A new approach to understanding the process of ageing is the subject of an essay by Leonard Hayflick, an anatomist of the University of California, in Nature for January 27. Hayflick asserts that our study of the ageing process during the past three decades has been prompted more by the politics of population increase than by any advance in our understanding of its biology.
During the past century, life expectancy at birth in developed countries has increased from about 48 to 76 years, a similar increase to that over the previous 1,900 years. The life expectancy of 20 in ancient Rome is explained by a high death rate in early childhood, as in modern developing countries. Expansion of life expectancy in children has been brought about by control of infectious diseases, but in older people the chronic killer diseases such as cancer and cardiovascular disease have made relatively little response to research.
Failure to distinguish between disease in old age and the ageing process itself is widespread, even among scientists. Humans and their pets and protected species are the only organisms where large numbers undergo ageing changes, and without human impacts wild animals show no such large proportion of aged individuals. From this angle, ageing might be regarded as an artefact of civilisation.

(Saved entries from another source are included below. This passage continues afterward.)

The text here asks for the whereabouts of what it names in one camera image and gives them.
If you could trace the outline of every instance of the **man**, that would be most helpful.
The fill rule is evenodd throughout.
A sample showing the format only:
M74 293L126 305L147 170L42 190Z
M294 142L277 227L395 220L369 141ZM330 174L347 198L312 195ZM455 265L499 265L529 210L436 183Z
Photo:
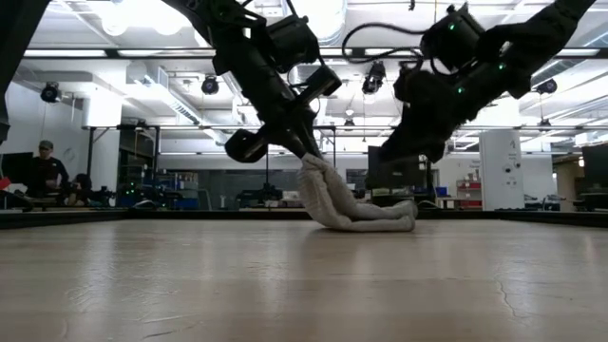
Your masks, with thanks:
M41 141L38 144L38 152L40 157L32 160L28 178L28 196L34 198L43 198L46 194L59 192L63 187L69 185L69 176L67 175L64 164L51 157L53 153L53 143L50 141ZM61 176L61 187L57 181L58 176Z

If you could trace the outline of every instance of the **table surface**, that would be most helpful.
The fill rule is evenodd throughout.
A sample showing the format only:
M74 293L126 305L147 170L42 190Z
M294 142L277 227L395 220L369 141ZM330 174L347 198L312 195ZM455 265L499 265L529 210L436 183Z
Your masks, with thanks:
M0 231L2 341L606 341L608 231L129 220Z

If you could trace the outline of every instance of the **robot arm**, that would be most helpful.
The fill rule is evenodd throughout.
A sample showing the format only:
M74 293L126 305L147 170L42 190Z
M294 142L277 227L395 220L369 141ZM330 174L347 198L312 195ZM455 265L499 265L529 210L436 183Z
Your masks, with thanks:
M4 94L33 32L50 0L10 0L0 19L0 60L7 61L0 72ZM237 0L162 0L181 12L200 35L216 49L213 64L218 75L232 72L243 95L256 108L264 125L257 133L239 130L227 142L227 154L238 162L257 162L268 151L268 144L283 145L298 157L309 153L320 157L313 135L316 114L309 103L318 96L329 96L341 82L325 66L316 37L299 18L292 15L267 26L266 19ZM251 32L247 37L245 30ZM296 92L279 73L300 63L321 62L321 67ZM7 138L8 114L0 104L0 142Z
M520 99L530 78L559 53L595 0L556 0L528 21L485 31L467 6L448 15L422 38L425 58L452 71L445 75L402 69L395 84L404 104L399 127L381 148L385 161L424 154L443 157L445 141L458 126L474 120L487 104L508 92ZM504 43L510 45L503 49Z

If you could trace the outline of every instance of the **white towel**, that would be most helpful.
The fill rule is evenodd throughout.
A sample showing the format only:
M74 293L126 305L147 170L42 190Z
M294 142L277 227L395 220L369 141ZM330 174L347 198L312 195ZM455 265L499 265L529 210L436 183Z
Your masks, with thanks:
M416 205L403 201L389 208L357 203L333 166L313 155L302 158L298 190L306 211L328 228L352 232L410 232Z

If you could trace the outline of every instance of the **pillar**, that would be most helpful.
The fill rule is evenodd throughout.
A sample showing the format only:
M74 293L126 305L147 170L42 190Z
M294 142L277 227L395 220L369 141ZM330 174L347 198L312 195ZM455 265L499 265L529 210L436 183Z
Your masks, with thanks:
M515 130L491 130L480 135L482 198L485 211L523 209L520 135Z
M116 126L121 123L123 100L105 90L98 90L84 103L85 126ZM96 137L104 133L97 129ZM119 146L121 132L108 130L93 144L91 180L93 188L107 186L116 191L118 180Z

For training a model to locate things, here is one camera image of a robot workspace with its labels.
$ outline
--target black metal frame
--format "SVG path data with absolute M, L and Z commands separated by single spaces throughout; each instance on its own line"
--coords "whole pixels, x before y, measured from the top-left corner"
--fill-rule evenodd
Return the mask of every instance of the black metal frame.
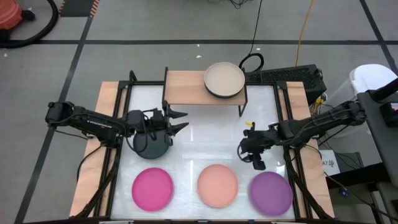
M 162 101 L 164 101 L 164 94 L 166 92 L 166 80 L 167 80 L 167 72 L 169 71 L 169 68 L 166 67 L 164 70 L 164 87 L 163 87 L 163 95 L 162 95 Z M 238 110 L 239 110 L 239 117 L 242 117 L 244 109 L 246 109 L 246 105 L 248 104 L 248 89 L 246 88 L 246 82 L 244 83 L 243 86 L 243 91 L 244 91 L 244 104 L 243 105 L 238 105 Z
M 117 117 L 118 116 L 118 112 L 120 109 L 120 100 L 121 100 L 121 96 L 122 96 L 122 92 L 123 90 L 127 87 L 127 93 L 126 93 L 126 100 L 124 102 L 124 109 L 123 109 L 123 113 L 127 113 L 128 109 L 129 109 L 129 102 L 130 102 L 130 97 L 131 97 L 131 92 L 132 92 L 132 87 L 134 85 L 165 85 L 166 82 L 166 78 L 167 78 L 167 71 L 168 68 L 165 68 L 165 77 L 164 77 L 164 81 L 137 81 L 137 78 L 134 74 L 133 71 L 130 71 L 130 76 L 129 76 L 129 81 L 120 81 L 119 85 L 118 85 L 118 92 L 116 94 L 116 101 L 115 101 L 115 106 L 114 106 L 114 111 L 113 111 L 113 116 Z M 243 107 L 243 109 L 241 110 L 241 108 L 239 107 L 239 115 L 241 116 L 241 114 L 243 113 L 246 105 L 247 105 L 247 85 L 249 86 L 272 86 L 273 87 L 273 91 L 274 91 L 274 96 L 275 96 L 275 106 L 276 106 L 276 110 L 277 110 L 277 115 L 278 115 L 278 119 L 279 121 L 282 121 L 283 118 L 283 114 L 282 114 L 282 107 L 281 107 L 281 103 L 280 103 L 280 98 L 279 98 L 279 89 L 282 90 L 282 92 L 284 93 L 284 101 L 285 101 L 285 105 L 286 105 L 286 110 L 287 110 L 287 118 L 288 119 L 293 119 L 293 114 L 292 114 L 292 109 L 290 107 L 290 100 L 289 100 L 289 94 L 287 92 L 287 85 L 286 82 L 261 82 L 261 83 L 245 83 L 244 86 L 244 91 L 246 92 L 246 103 Z M 165 93 L 165 88 L 163 89 L 163 96 L 162 99 L 164 100 L 164 93 Z M 120 161 L 120 157 L 121 157 L 121 149 L 122 149 L 122 143 L 123 140 L 120 139 L 120 146 L 118 148 L 116 148 L 116 155 L 115 155 L 115 160 L 114 163 L 116 163 L 117 167 L 119 168 L 119 161 Z M 100 180 L 100 185 L 103 183 L 104 177 L 106 177 L 106 174 L 108 173 L 108 169 L 109 169 L 109 165 L 110 165 L 110 158 L 111 158 L 111 151 L 112 149 L 107 149 L 106 151 L 106 156 L 104 158 L 104 164 L 103 164 L 103 168 L 102 168 L 102 173 L 101 173 L 101 180 Z M 305 178 L 304 178 L 304 173 L 303 173 L 303 167 L 302 167 L 302 161 L 301 161 L 301 157 L 300 154 L 298 152 L 296 152 L 296 161 L 297 161 L 297 169 L 300 175 L 300 178 L 302 179 L 303 183 L 305 184 Z M 107 205 L 106 205 L 106 213 L 105 215 L 107 217 L 110 217 L 111 215 L 111 211 L 112 211 L 112 205 L 113 205 L 113 198 L 114 198 L 114 191 L 116 188 L 116 179 L 117 179 L 117 175 L 114 176 L 114 178 L 112 179 L 111 183 L 110 183 L 110 189 L 109 189 L 109 197 L 108 197 L 108 201 L 107 201 Z M 289 184 L 292 188 L 292 191 L 294 193 L 294 199 L 293 199 L 293 208 L 294 208 L 294 214 L 295 214 L 295 218 L 300 218 L 300 210 L 299 210 L 299 205 L 297 203 L 297 193 L 296 193 L 296 188 L 295 188 L 295 182 L 288 176 L 289 179 Z M 305 198 L 303 198 L 304 200 L 304 205 L 305 205 L 305 211 L 307 213 L 307 218 L 312 218 L 312 209 L 310 208 L 307 200 Z M 94 217 L 98 217 L 100 214 L 100 208 L 101 208 L 101 203 L 102 200 L 98 200 L 98 203 L 96 204 L 95 210 L 94 210 Z

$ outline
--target tabletop
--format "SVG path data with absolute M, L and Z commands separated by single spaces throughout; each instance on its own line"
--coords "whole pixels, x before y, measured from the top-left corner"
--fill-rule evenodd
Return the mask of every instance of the tabletop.
M 116 93 L 118 88 L 118 82 L 103 82 L 98 96 L 96 105 L 96 112 L 112 115 L 113 108 L 116 100 Z M 294 119 L 304 119 L 310 116 L 308 110 L 307 100 L 305 96 L 305 90 L 301 82 L 287 82 L 287 92 L 290 98 L 290 104 L 292 108 L 292 114 Z M 284 119 L 287 117 L 283 93 L 280 91 L 280 98 L 282 103 L 282 114 Z M 123 107 L 119 109 L 119 116 L 122 115 Z M 98 147 L 98 140 L 91 139 L 88 141 L 86 146 L 85 155 L 90 153 L 92 150 Z M 317 142 L 311 140 L 308 145 L 317 148 Z M 328 187 L 326 184 L 325 176 L 323 173 L 322 162 L 319 158 L 319 154 L 310 148 L 303 148 L 301 151 L 303 171 L 307 188 L 314 196 L 315 200 L 322 206 L 327 214 L 334 217 L 333 207 L 329 196 Z M 73 199 L 70 215 L 76 215 L 91 199 L 92 195 L 98 188 L 103 161 L 105 157 L 105 150 L 98 151 L 93 154 L 81 167 L 80 178 L 76 187 L 75 196 Z M 302 194 L 296 187 L 297 192 L 297 203 L 300 210 L 300 216 L 305 217 L 305 207 L 303 205 Z M 109 188 L 103 195 L 103 202 L 107 202 L 109 195 Z M 99 214 L 105 215 L 106 203 L 102 203 Z

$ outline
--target wooden platform
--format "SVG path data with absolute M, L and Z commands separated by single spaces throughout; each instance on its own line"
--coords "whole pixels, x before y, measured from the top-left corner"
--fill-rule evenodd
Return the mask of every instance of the wooden platform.
M 207 91 L 204 76 L 205 71 L 168 71 L 164 99 L 171 105 L 245 104 L 244 89 L 232 98 L 217 98 Z

It is virtually impossible, writes Hayflick, to raise funds for research on ageing itself, because policy makers and the public believe that no one suffers or dies from it. The belief is that we suffer and die from the diseases that make their impact during our ageing process. In fact, such diseases occur because ageing increases our vulnerability to them. The vast amounts spent on researching Alzheimer's disease, for instance, will do nothing to advance our knowledge of the biology of ageing, and will have only a trivial effect on life expectancy.
What we need to consider is why old cells are more vulnerable to disease than young ones. That is the question.